→ YOUR ASSIGNMENT: Your answer should be a single number: the count of lines in the listing that contain "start".

→ SOURCE MATERIAL:
+ + +
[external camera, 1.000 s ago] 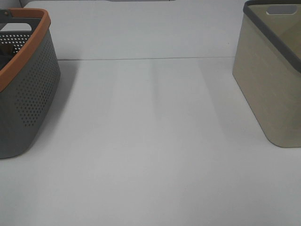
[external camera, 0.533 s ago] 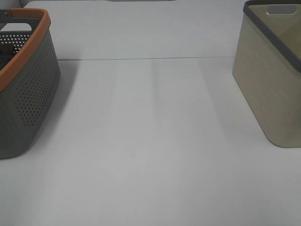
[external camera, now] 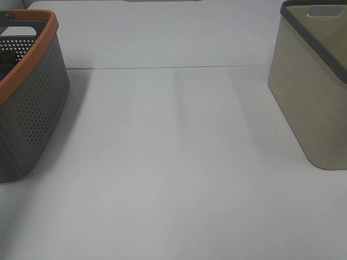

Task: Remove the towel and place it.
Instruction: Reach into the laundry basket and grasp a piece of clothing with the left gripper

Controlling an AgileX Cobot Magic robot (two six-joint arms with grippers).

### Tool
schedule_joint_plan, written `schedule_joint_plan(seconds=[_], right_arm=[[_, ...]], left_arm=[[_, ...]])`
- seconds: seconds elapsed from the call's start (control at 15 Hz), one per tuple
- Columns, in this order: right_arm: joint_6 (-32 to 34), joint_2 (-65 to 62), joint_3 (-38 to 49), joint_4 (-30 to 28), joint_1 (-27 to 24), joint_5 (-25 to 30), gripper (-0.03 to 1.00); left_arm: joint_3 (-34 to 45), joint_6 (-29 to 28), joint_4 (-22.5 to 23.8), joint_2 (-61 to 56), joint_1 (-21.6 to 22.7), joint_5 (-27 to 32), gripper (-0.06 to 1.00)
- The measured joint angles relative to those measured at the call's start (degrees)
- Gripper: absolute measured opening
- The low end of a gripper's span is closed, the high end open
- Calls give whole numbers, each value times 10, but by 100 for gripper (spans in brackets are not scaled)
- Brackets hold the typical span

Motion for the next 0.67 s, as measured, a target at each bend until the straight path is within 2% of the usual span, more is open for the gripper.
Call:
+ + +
→ RESPONSE: 2